About this news from neuropharmacology and mental health research
Author: Press Office
Source: Karolinska Institute
Contact: Press Office – Karolinska Institute
Image: The image is credited to Neuroscience News
Original Research: Open access.
“GLP-1 receptor agonists and risk of suicide death: nationwide cohort study in Sweden and Denmark” by Björn Pasternak et al. JAMA Internal Medicine
Abstract
GLP-1 receptor agonists and risk of suicide death: nationwide cohort study in Sweden and Denmark
Importance
Concerns have been raised regarding a link between use of glucagon-like peptide-1 ( GLP-1 ) receptor agonists and increased risk of suicidality and self-harm.
Objective
To examine whether the use of GLP-1 receptor agonists in routine clinical settings increases the risk of suicide.
Design, Setting, and Participants ,  ,
Use of nationwide register data from Sweden and Denmark for this active-comparator new-user cohort study from 2013 to 2021. Adults 18 to 84 years old who initiated treatment with GLP-1 receptor agonists or the comparator sodium-glucose cotransporter-2 (SGLT2 ) inhibitors were included. From March to June 2024, data were analyzed.
Exposure
 , Initiation of treatment with a GLP-1 receptor agonist or SGLT2 inhibitor.
Main Outcomes and Measures ,  ,
The cause of death registers for suicide deaths were used as the main result. The composite of suicide death and nonfatal self-harm and the composite of incident depression and anxiety-related disorders were the second-guessers outcomes. Using propensity score weighting, hazard ratios ( HRs ) with 95 % CIs were calculated separately in the 2 countries and pooled in a meta-analysis.
Results
In total, 124 517 adults initiated a GLP-1 receptor agonist and 174 036 initiated an SGLT2 inhibitor, among GLP-1 receptor agonist users, the mean ( SD ) age was 60 ( 13 ) years, and 45 % were women. During a mean ( SD ) follow-up of 2.5 ( 1.7 ) years, 77 suicide deaths occurred among users of GLP-1 receptor agonists and 71 suicide deaths occurred among users of SGLT2 inhibitors: weighted incidences were 0.23 vs 0.18 events per 1000 person-years ( HR, 1.25, 95 % CI, 0.83-1.88 ), with an absolute difference of 0.05 (95 % CI, −0.03 to 0.16 ) events per 1000 person-years.
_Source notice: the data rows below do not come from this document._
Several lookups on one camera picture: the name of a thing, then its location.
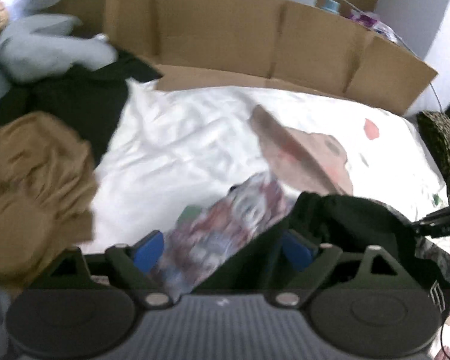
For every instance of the flattened cardboard box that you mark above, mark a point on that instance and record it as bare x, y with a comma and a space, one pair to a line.
277, 44

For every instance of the mustard brown garment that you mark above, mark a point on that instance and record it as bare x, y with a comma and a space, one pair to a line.
47, 185

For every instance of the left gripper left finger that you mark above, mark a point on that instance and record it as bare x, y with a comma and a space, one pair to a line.
127, 267

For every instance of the black garment with patterned lining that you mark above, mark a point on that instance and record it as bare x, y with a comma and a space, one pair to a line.
257, 238

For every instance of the blue cap detergent bottle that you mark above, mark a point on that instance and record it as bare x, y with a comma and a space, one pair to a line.
331, 6

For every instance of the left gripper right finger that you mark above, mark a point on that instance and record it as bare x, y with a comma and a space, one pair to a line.
314, 265

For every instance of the black garment on bed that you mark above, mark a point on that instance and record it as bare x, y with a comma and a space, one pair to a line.
90, 102

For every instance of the light blue garment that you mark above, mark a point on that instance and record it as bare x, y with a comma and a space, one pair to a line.
36, 45

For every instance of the leopard print garment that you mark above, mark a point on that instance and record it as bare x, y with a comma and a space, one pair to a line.
434, 128

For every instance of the white bear print bedsheet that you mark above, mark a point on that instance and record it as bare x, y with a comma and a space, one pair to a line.
180, 148

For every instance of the purple white refill pouch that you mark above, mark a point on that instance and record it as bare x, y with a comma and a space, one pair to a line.
371, 21
The HR was 0.83 (95 % CI, 0.70-0.97 ) for suicide death and nonfatal self-harm, and the HR was 1.01 (95 % CI, 0.97-1.06 ) for incident depression and anxiety-related disorders.
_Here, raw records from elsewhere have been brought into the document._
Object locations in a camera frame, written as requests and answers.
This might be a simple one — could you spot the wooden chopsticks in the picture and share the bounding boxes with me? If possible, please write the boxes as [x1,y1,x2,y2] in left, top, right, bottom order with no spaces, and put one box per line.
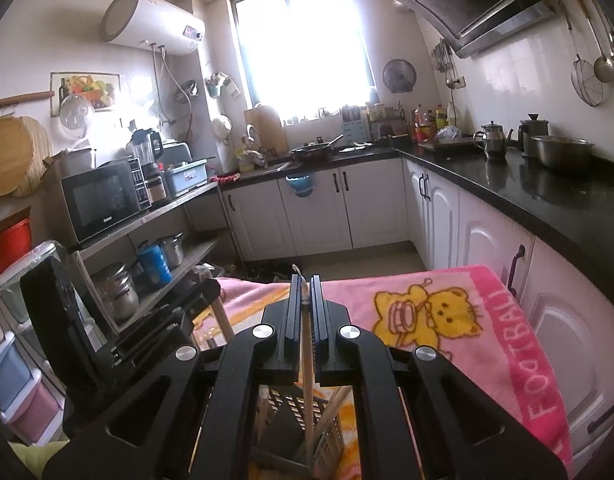
[292,264,313,466]

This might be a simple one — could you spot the yellow-green left sleeve forearm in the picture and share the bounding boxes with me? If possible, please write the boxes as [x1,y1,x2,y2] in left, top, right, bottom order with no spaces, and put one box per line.
[8,441,68,479]

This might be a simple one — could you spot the white kitchen cabinets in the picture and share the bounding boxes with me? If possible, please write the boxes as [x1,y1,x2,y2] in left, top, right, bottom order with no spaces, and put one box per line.
[223,153,614,470]

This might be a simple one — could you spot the wrapped chopsticks in basket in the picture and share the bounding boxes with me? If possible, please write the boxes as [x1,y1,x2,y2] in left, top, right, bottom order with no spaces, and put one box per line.
[194,266,234,342]
[313,386,353,440]

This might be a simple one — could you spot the plastic drawer unit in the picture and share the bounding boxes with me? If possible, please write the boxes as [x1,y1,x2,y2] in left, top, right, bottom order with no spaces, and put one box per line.
[0,240,65,445]

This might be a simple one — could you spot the steel pot on shelf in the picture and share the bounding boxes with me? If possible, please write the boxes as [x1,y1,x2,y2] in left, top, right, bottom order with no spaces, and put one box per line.
[92,262,140,323]

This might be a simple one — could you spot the dark green perforated utensil basket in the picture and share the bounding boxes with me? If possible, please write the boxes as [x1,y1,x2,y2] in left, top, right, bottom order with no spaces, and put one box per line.
[251,385,344,479]

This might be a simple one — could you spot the metal shelf rack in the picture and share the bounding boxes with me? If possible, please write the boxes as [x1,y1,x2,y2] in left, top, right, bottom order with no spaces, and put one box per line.
[69,182,229,338]

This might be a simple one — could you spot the blue canister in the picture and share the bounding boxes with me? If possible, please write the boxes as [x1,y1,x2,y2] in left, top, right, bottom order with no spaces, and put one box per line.
[138,242,173,288]

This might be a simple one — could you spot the red plastic bucket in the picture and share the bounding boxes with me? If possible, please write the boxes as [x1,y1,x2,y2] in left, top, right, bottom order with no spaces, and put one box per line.
[0,218,31,274]

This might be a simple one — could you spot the pink cartoon fleece blanket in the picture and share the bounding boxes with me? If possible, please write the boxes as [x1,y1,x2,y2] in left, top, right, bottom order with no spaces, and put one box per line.
[191,263,574,480]

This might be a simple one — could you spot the black microwave oven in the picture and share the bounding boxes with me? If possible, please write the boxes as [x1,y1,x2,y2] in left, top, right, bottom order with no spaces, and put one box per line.
[51,158,152,247]

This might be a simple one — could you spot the black frying pan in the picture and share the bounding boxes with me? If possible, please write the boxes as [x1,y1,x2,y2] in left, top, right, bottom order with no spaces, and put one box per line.
[290,133,344,164]

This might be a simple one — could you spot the round bamboo tray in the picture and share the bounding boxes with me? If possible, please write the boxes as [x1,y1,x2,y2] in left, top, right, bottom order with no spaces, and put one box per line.
[0,116,52,197]

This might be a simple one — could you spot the steel kettle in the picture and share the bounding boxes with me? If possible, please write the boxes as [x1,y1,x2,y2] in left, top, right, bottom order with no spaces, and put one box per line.
[473,120,513,162]

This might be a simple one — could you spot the fruit picture poster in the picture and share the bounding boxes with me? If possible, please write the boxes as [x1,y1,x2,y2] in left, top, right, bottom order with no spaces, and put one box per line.
[50,72,120,117]

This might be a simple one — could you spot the steel mixing bowl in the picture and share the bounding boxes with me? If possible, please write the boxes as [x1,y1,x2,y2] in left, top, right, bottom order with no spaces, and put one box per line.
[531,136,594,168]

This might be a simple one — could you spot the white water heater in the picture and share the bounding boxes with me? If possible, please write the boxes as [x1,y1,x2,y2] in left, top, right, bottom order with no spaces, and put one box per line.
[100,0,206,56]

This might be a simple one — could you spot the black range hood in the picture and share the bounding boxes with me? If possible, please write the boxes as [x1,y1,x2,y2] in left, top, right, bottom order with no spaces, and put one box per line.
[390,0,559,60]

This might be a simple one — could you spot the hanging strainer ladle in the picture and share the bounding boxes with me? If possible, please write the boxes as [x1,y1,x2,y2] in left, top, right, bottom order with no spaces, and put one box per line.
[557,0,604,107]
Conclusions and Relevance ,  ,
This cohort study, including mostly patients with type 2 diabetes, does not show an association between use of GLP-1 receptor agonists and an increased risk of suicide death, self-harm, or incident depression and anxiety-related disorders. The upper limit of the confidence interval was compatible with an absolute risk increase of no more than 0.16 events per 1000 person-years, and suicide death among GLP-1 receptor agonist users was uncommon.